Dividimos el sistema neurológico de las emociones en dos partes: el cerebro cognitivo y el cerebro emocional.
El cerebro cognitivo
El neocortex que permite razonar, tomar decisiones y en el se alimentan las emociones sociales. Controla la emoción consciente y tiene la capacidad de atemperar las reacciones emocionales que por un lado, nos pueden evitar problemas de tipo relacional y por otro asfixiar nuestras emociones.
Las emociones asfixiadas, no expresadas, pasan al inconsciente y quedan programadas esperando a desencadenarse y aflorar en otra ocasión. De no darse esta ocasión, el sistema límbico acaba expresándola en forma e síntoma o enfermedad.
El lóbulo frontal
Parte que se aferra a las ideas, conceptos y creencias limitantes, procesa entre un 3% y un 5% de la actividad total de la psique.
El cerebro emocional
Las emociones están reguladas por el tronco cerebral, sistema reptiliano (cerebelo) y el sistema límbico, encargado fundamentalmente de la supervivencia.

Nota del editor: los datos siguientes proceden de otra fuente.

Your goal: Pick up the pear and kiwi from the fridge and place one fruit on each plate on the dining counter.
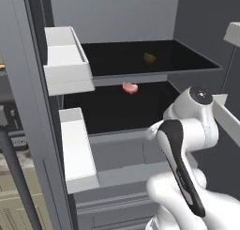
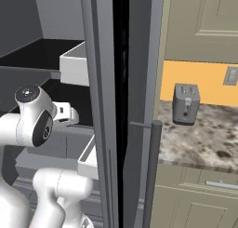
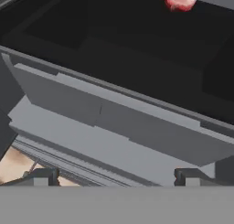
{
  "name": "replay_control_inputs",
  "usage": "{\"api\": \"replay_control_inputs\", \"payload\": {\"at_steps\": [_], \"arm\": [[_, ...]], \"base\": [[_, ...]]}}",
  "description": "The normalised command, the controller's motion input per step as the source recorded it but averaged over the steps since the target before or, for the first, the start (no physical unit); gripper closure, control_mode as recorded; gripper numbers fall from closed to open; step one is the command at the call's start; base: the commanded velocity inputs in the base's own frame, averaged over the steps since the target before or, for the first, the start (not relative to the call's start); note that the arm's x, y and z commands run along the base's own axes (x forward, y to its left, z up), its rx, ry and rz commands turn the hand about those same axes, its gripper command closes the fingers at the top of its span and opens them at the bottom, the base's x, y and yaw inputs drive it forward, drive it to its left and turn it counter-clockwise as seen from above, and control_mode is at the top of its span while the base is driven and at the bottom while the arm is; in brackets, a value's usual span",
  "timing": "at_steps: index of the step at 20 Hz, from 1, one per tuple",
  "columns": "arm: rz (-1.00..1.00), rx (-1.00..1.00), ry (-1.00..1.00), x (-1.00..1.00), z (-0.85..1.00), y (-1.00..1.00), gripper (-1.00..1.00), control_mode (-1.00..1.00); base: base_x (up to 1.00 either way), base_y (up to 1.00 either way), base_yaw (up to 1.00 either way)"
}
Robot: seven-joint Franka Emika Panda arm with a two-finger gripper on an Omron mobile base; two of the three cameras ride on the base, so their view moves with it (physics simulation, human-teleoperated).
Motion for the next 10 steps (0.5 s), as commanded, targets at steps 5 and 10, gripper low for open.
{"api": "replay_control_inputs", "payload": {"at_steps": [5, 10], "arm": [[0.00, 0.00, -0.17, 0.37, 0.62, 0.00, -1.00, -1.00], [-0.06, 0.00, -0.15, 0.20, 0.41, 0.00, -1.00, -1.00]], "base": [[0.00, 0.00, 0.00], [0.00, 0.00, 0.00]]}}
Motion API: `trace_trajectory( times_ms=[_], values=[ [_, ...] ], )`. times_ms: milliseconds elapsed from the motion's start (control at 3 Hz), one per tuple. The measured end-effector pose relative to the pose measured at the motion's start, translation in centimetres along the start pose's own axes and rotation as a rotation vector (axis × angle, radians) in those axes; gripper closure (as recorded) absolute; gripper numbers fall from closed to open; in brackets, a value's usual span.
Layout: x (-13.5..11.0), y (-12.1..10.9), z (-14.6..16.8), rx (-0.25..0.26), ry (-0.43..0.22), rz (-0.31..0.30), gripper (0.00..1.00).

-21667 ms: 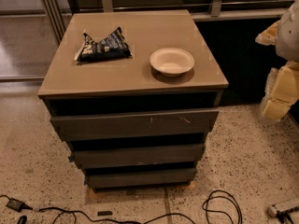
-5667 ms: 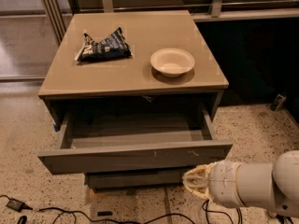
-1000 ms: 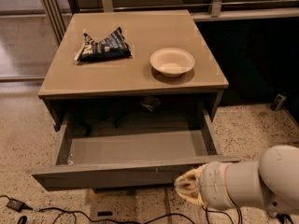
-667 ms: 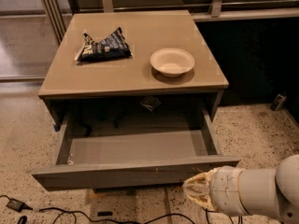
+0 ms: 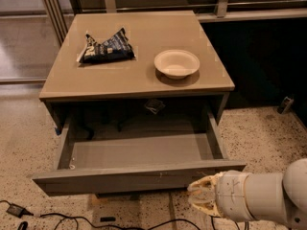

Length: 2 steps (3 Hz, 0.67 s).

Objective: Open top drawer

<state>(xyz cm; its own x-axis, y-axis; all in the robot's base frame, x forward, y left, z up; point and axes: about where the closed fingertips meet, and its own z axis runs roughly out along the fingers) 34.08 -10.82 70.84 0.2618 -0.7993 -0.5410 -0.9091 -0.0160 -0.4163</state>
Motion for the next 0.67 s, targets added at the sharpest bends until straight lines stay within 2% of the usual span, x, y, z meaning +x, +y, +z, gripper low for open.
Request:
trace_trajectory(
  times_ms=[333,667],
  values=[
    [0.0,0.0,0.0,0.0,0.0,0.0,0.04],
    [0.0,0.0,0.0,0.0,0.0,0.0,0.0]
  ],
)
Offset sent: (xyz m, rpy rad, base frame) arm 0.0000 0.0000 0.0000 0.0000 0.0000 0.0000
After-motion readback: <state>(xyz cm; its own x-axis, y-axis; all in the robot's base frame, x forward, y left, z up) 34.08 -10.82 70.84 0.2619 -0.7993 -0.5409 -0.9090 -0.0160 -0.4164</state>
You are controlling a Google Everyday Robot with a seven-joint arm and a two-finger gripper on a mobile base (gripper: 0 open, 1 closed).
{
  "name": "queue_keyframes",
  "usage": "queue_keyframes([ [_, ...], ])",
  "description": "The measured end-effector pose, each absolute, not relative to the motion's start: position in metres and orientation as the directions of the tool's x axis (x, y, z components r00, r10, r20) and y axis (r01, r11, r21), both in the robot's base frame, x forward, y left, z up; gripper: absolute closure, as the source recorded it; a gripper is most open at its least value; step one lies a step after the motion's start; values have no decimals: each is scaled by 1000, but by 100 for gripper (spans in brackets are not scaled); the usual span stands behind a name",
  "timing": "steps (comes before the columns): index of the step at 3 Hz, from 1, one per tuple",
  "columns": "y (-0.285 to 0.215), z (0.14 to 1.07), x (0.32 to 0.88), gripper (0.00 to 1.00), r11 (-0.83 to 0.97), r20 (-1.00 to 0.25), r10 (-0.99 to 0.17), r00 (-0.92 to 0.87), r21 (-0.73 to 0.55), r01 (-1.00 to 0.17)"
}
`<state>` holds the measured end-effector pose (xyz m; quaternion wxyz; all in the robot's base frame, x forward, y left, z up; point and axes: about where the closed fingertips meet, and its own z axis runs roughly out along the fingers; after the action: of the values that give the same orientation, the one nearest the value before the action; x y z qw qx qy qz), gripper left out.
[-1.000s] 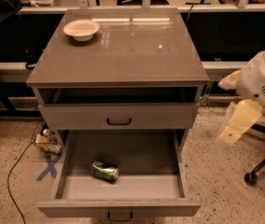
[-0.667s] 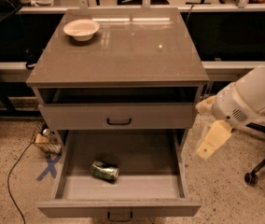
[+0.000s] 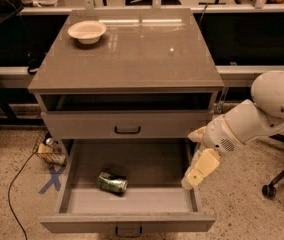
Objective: Pick green can from middle drawer and place on counter
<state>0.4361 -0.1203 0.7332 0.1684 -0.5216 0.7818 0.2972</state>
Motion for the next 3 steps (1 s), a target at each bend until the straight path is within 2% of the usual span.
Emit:
queue_keyframes([
  [2,-101,664,455,0,332,-561,-694,-450,305,-893],
  [3,-77,613,475,0,363,-613,-633,-473,304,-881],
])
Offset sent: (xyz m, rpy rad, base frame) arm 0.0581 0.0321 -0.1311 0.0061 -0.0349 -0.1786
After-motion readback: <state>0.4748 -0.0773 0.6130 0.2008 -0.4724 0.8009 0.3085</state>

Es el soporte de las emociones, encargado de procesar la información de los sentidos, siendo muy sensible a las emociones básicas: miedo, asco, ira, tristeza y alegría.
Tiene la capacidad de desconectar del cortex puede tomar la iniciativa y realizar acciones de una forma instintiva, cuando las emociones nos inundan, somos incapaces de pensar lo que es mejor para nosotros, por eso se considera que las emociones son el vehículo que une el consciente y el inconsciente.
Sistema límbico
La amígdala:
Su función principal es la protección frente a cualquier amenaza, genera las emociones cuando hay algún tipo de sufrimiento.
Es responsable de que podamos escapar ante riesgo o peligro, también la que nos recuerda nuestros traumas infantiles y todo aquello que nos ha hecho sufrir en algún momento. Fija la emoción.
El hipocampo:
Su función principal es el recuerdo, almacena la memoria de todos los estados emocionales, estos son ampliados por las ideas, pensamientos, criterios, concepciones y creencias que, al repetirse continuamente refuerzan la posibilidad de la aparición de un desorden físico, cerebral o mental. Fija la situación conflictual en el espacio tiempo.
El tálamo:
Procesa todas las señales procedentes del entorno y puede percibir el dolor pero no localizarlo con precisión.
El hipotálamo:
Participa en la liberación de hormonas reguladas por el sistema nervioso autónomo (SNA), sus funciones incluyen control del apetito, patrones de sueño, regulación de temperatura corporal, conducta sexual y respuesta a la ansiedad.
Los ganglios basales:
Asocian pensamientos y sentimientos con acciones físicas, permiten automatizar el aprendizaje y están implicados con el control del movimiento.
El giro cingulado:
Colabora con la memoria emocional, está involucrado en la formación de emociones, procesamiento de datos básicos en relación a la memoria, aprendizaje y la conducta. Se centra en proporcionar comunicación continua desde el tálamo hasta el hipocampo.